Joseph Lane (P-49)
P-49

Territorial Governor of Oregon, 1848-50, Vice-Presidential candidate, 1860, U.S. Senator, major general in Mexican War. Born 3 miles east.

Location: US 25 (Merrimon Avenue) at SR 2230 (Beaverdam Road) in Asheville
County: Buncombe
Original Date Cast: 1959

Joseph Lane, vice-presidential candidate and territorial governor of Oregon, was born on December 14, 1801, near Asheville, the son of John and Elizabeth Street Lane. Three years later the father, a Revolutionary War veteran who had fought at Kings Mountain, moved the family to Henderson County, Kentucky. In 1816, Joseph Lane left home and found work as a clerk in Warrick County, Indiana. Four years later he married Mary Pierre Hart, and the two settled in Vanderburgh County.

Lane and his wife ran a mercantile business that traded produce along the Mississippi River via flatboats.

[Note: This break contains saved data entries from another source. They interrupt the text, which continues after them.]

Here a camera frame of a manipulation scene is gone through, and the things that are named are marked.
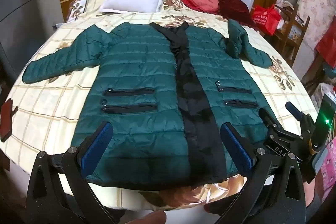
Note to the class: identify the red shopping bag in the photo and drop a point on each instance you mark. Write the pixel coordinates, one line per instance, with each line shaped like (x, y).
(265, 18)

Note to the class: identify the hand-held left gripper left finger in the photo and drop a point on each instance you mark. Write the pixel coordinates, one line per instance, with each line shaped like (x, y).
(95, 146)

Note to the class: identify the dark red flat object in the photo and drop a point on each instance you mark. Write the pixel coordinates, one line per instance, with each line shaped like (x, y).
(5, 121)

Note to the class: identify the wooden shelf rack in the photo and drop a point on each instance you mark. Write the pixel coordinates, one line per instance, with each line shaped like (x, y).
(291, 27)

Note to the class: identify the dark red velvet pillow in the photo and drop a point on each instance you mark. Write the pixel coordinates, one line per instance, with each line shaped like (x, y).
(235, 7)

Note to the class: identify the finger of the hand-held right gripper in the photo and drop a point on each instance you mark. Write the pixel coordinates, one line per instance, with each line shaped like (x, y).
(271, 124)
(292, 109)

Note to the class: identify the grey refrigerator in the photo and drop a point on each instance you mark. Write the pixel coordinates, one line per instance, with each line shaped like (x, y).
(29, 3)

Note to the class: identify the green puffer jacket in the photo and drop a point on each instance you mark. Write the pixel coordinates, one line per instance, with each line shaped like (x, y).
(136, 66)

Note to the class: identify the bed with floral checked bedspread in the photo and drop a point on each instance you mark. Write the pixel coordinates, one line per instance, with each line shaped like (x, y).
(52, 108)

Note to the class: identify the red cloth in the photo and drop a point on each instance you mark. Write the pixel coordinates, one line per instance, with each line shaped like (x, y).
(328, 45)

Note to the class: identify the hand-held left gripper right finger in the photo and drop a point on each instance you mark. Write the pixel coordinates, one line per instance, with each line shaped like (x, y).
(236, 146)

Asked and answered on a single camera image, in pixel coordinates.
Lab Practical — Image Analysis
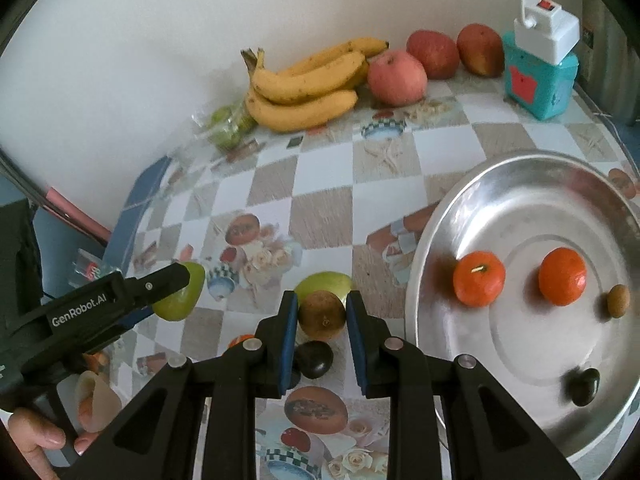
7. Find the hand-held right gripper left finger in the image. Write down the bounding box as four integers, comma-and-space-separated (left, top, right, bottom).
65, 290, 301, 480

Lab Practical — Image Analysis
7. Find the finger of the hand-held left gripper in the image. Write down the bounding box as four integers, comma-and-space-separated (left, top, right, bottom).
122, 262, 192, 311

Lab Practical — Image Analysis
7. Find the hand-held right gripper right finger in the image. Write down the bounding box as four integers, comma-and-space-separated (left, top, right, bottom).
346, 290, 583, 480

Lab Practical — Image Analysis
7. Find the green mango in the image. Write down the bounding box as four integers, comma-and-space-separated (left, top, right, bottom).
152, 261, 207, 322
294, 272, 353, 306

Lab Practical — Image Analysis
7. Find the dark plum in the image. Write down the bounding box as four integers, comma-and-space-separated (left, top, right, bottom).
570, 367, 601, 407
292, 341, 334, 380

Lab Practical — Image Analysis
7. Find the brown kiwi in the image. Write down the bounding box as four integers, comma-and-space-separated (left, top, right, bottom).
607, 284, 630, 319
298, 291, 347, 339

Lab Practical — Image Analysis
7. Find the round steel plate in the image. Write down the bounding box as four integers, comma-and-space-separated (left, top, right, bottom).
407, 149, 640, 463

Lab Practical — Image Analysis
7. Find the bag of green fruits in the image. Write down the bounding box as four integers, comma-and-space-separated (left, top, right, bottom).
192, 102, 258, 151

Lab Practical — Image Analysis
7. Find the person's left hand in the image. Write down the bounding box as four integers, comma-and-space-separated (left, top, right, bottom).
7, 406, 102, 480

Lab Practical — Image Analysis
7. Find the glass mug with red label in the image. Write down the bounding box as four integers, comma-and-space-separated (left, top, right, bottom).
70, 249, 118, 283

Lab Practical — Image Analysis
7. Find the blue checked cloth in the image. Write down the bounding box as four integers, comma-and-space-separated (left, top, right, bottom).
106, 155, 173, 271

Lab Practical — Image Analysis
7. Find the pink stick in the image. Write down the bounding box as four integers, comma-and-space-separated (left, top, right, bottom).
42, 187, 113, 243

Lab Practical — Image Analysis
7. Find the printed checkered tablecloth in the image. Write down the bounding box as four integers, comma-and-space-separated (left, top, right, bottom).
75, 77, 640, 480

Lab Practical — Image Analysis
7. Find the bunch of yellow bananas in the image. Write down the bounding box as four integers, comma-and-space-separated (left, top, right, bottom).
241, 37, 390, 133

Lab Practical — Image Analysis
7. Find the pink red apple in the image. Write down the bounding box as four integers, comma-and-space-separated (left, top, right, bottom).
367, 49, 428, 107

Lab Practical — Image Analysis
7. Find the dark red apple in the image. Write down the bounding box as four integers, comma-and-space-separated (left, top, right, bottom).
406, 30, 460, 81

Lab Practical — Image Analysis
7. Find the teal box with red label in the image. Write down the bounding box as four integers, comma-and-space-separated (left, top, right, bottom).
502, 30, 580, 121

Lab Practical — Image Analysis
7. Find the red yellow apple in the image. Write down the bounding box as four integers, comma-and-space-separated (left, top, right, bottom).
456, 23, 504, 77

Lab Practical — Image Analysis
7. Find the steel kettle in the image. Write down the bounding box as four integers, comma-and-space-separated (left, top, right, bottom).
580, 0, 640, 126

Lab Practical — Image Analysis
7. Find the white power adapter with cable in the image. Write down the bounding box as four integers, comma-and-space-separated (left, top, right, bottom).
514, 0, 581, 61

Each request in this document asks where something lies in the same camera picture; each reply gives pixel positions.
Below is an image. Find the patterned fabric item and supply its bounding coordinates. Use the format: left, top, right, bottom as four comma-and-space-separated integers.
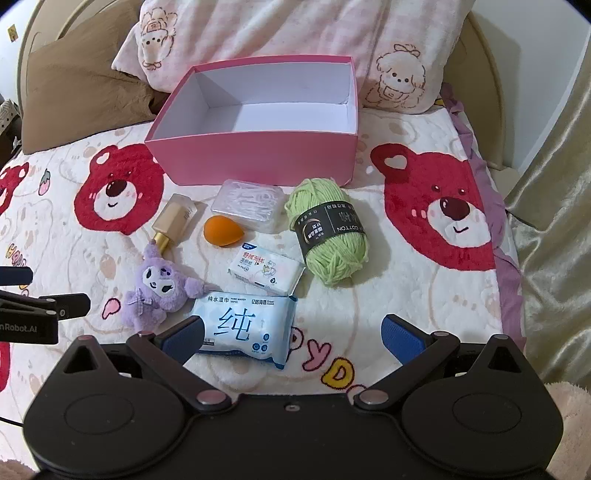
0, 99, 24, 155

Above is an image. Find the clear plastic swab box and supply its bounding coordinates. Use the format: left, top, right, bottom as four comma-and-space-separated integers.
211, 179, 283, 234

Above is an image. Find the orange makeup sponge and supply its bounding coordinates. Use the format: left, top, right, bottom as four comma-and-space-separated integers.
204, 215, 241, 247

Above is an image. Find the blue wet wipes pack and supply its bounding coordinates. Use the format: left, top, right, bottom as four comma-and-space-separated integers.
191, 292, 298, 370

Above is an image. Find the beige fluffy cloth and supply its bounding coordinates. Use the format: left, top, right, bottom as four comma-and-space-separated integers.
540, 381, 591, 480

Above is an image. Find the beige bed headboard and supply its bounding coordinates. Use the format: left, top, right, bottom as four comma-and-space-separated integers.
18, 0, 522, 171

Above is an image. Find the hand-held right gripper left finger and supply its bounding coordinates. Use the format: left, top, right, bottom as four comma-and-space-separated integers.
50, 315, 231, 412

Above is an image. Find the purple frilled bedsheet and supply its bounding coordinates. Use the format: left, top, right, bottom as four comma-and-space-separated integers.
438, 83, 528, 349

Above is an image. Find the beige foundation bottle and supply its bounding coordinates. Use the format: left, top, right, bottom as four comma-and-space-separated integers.
150, 194, 208, 252

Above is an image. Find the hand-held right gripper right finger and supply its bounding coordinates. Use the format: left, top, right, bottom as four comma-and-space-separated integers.
353, 314, 537, 412

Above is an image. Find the red bear printed blanket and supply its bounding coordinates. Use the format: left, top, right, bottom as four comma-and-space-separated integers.
0, 104, 527, 462

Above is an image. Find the pink cardboard box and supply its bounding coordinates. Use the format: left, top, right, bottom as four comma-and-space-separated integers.
144, 55, 361, 188

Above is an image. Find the white wet wipes pack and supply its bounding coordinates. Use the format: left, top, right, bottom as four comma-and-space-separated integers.
226, 240, 306, 294

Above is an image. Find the beige curtain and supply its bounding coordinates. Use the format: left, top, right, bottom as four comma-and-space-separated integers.
503, 60, 591, 384

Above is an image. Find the pink printed pillow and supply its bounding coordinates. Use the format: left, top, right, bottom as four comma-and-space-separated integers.
112, 0, 448, 115

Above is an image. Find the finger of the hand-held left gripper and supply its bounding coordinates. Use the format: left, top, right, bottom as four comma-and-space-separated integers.
0, 293, 92, 320
0, 265, 34, 287

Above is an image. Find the brown pillow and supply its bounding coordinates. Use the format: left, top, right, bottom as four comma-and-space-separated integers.
21, 18, 169, 155

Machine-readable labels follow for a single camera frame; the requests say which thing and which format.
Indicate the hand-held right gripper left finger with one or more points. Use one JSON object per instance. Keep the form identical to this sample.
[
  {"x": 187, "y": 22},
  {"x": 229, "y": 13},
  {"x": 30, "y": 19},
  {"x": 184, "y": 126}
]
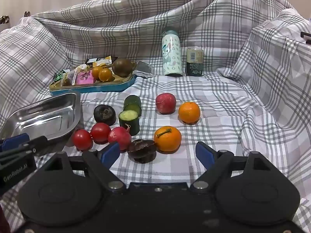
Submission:
[{"x": 110, "y": 153}]

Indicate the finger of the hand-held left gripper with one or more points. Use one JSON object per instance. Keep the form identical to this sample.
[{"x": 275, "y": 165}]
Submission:
[
  {"x": 14, "y": 142},
  {"x": 36, "y": 144}
]

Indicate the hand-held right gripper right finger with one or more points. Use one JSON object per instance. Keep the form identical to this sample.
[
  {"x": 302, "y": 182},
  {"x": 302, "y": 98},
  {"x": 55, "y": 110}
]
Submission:
[{"x": 204, "y": 154}]

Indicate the radish with white root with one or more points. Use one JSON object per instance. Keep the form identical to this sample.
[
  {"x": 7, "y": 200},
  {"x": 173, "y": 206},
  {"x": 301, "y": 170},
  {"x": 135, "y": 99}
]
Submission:
[{"x": 119, "y": 138}]

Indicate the red tomato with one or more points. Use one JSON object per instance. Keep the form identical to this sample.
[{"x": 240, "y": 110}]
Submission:
[
  {"x": 82, "y": 139},
  {"x": 100, "y": 132}
]

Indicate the stainless steel tray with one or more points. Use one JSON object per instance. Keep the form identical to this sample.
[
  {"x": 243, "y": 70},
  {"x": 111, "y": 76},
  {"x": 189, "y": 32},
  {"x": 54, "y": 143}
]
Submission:
[{"x": 48, "y": 116}]

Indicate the cucumber piece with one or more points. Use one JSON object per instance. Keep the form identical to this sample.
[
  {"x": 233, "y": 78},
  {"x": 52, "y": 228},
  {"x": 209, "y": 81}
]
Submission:
[
  {"x": 128, "y": 122},
  {"x": 133, "y": 102}
]

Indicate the tangerine with green stem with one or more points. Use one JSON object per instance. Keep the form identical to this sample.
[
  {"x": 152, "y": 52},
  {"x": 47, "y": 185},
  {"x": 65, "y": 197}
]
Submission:
[{"x": 167, "y": 139}]

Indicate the round dark water chestnut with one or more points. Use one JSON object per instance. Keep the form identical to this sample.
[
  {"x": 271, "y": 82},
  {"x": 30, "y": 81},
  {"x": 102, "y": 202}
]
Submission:
[{"x": 105, "y": 113}]

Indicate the orange tangerine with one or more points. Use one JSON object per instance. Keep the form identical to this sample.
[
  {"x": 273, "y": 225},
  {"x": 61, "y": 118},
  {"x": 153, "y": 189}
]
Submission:
[{"x": 189, "y": 112}]

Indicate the red radish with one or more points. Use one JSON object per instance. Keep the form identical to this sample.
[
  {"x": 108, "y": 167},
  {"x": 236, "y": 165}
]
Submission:
[{"x": 165, "y": 103}]

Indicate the grey checked cloth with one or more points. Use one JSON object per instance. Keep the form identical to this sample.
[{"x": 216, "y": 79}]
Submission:
[{"x": 218, "y": 126}]

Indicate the blue and gold tin tray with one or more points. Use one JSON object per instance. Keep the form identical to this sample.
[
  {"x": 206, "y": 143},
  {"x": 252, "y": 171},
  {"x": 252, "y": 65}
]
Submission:
[{"x": 97, "y": 88}]

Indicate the green candy wrapper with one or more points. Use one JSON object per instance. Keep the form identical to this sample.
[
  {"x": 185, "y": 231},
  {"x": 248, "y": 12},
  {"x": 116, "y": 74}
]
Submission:
[{"x": 57, "y": 77}]

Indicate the clear brown snack packet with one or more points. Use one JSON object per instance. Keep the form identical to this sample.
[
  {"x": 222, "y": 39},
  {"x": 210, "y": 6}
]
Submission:
[{"x": 70, "y": 77}]

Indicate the pink snack packet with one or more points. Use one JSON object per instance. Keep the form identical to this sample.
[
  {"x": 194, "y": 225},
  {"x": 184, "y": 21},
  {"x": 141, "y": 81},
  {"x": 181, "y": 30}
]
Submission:
[{"x": 85, "y": 78}]

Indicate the brown round fruit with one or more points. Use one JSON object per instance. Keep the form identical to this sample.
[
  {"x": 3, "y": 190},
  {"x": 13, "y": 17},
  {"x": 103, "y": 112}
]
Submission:
[{"x": 122, "y": 67}]

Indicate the white and yellow candy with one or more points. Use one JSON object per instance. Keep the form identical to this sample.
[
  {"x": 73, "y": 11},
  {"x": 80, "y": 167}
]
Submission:
[{"x": 81, "y": 68}]

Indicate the silver foil packet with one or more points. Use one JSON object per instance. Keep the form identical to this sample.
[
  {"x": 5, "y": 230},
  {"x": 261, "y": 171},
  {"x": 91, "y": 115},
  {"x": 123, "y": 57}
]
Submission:
[{"x": 143, "y": 69}]

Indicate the yellow pastry packet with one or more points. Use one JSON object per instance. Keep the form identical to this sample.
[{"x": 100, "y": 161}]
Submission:
[{"x": 104, "y": 60}]

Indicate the dark green drink can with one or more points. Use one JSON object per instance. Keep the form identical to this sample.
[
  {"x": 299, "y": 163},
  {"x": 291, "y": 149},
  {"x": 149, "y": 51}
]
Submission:
[{"x": 194, "y": 62}]

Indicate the black snack packet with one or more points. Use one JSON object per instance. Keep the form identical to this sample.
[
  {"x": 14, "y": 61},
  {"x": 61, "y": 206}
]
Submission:
[{"x": 93, "y": 61}]

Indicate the cartoon print thermos bottle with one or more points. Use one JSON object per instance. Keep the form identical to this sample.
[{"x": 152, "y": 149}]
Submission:
[{"x": 172, "y": 53}]

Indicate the purple clip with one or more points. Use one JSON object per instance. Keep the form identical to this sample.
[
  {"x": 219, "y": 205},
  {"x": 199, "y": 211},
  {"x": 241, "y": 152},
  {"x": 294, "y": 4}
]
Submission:
[{"x": 26, "y": 13}]

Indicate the black object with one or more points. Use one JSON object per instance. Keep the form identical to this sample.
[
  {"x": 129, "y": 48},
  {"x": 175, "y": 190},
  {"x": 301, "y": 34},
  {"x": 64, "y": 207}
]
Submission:
[{"x": 306, "y": 37}]

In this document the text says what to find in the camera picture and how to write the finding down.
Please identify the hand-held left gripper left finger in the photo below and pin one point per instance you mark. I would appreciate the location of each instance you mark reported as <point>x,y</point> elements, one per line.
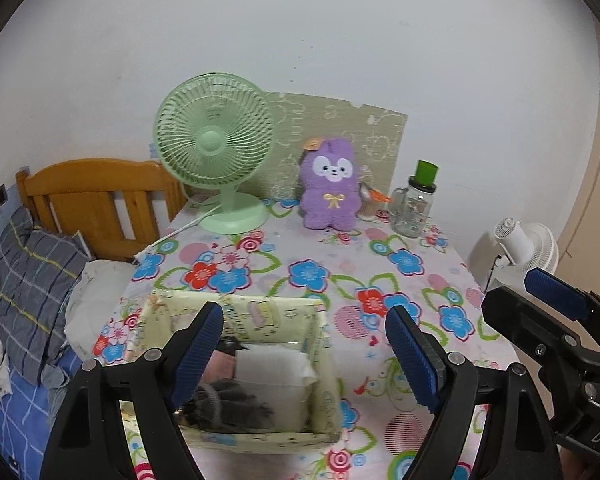
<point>195,355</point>

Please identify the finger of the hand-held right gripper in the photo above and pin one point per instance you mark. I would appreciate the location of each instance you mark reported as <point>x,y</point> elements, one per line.
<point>515,310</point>
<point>555,290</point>

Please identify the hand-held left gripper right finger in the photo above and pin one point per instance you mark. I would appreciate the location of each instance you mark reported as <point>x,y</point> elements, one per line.
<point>412,355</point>

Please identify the grey fabric bundle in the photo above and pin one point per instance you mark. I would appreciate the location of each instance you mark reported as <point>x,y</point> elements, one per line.
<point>240,400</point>

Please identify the yellow fabric storage box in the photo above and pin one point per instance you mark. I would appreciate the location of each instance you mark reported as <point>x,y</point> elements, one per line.
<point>265,312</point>

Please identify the person's right hand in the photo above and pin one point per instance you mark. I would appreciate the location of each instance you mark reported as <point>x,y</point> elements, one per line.
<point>580,470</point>

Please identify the white floor fan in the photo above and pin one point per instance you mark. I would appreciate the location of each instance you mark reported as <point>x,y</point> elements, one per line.
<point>535,247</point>

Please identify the white pillow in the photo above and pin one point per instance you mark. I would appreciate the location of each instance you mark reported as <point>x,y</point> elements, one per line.
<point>100,300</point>

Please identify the glass jar mug green lid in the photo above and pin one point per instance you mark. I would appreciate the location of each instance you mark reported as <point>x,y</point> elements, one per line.
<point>412,215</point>

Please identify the cotton swab jar orange lid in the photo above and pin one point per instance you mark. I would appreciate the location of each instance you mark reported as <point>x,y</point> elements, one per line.
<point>367,207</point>

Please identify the purple plush toy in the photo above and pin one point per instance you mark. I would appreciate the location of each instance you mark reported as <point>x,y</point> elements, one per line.
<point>330,210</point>

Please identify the grey plaid pillow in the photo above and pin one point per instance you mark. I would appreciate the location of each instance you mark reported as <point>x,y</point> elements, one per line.
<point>35,280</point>

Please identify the blue checked bed sheet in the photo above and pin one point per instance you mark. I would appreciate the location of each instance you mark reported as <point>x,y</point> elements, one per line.
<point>25,410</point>

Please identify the wooden bed headboard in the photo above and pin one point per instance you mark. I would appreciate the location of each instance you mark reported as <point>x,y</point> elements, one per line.
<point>90,195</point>

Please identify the green desk fan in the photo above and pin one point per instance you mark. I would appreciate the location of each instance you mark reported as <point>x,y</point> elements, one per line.
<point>212,142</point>

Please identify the green printed board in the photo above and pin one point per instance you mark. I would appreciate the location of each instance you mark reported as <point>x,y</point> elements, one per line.
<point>340,120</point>

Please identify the wall socket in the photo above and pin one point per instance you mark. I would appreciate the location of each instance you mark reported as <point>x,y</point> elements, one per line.
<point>0,196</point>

In 1822 he held his first public office when he was elected to the Indiana state legislature, a position he maintained for the next twenty-four years. At the outbreak of hostilities with Mexico in 1846, Lane was appointed colonel of the 2nd Indiana Volunteer Infantry. A promotion to brigadier general followed, and he commanded a brigade of Indiana Volunteers at the Battle of Buena Vista on February 22-23, 1847.

After the battle, Lane received a promotion to major general of volunteers, and led the relief column that lifted the Siege of Puebla on October 12, 1847, shortly after defeating the army of Antonio Lopez de Santa Anna at the Battle of Huamantla three days earlier. Lane embroiled himself in controversy when he allowed his soldiers to burn and sack the town of Huamantla after the death of Captain Samuel Walker of the Texas Rangers. It was the only instance in the Mexican-American War in which a sizable American force ransacked a Mexican city.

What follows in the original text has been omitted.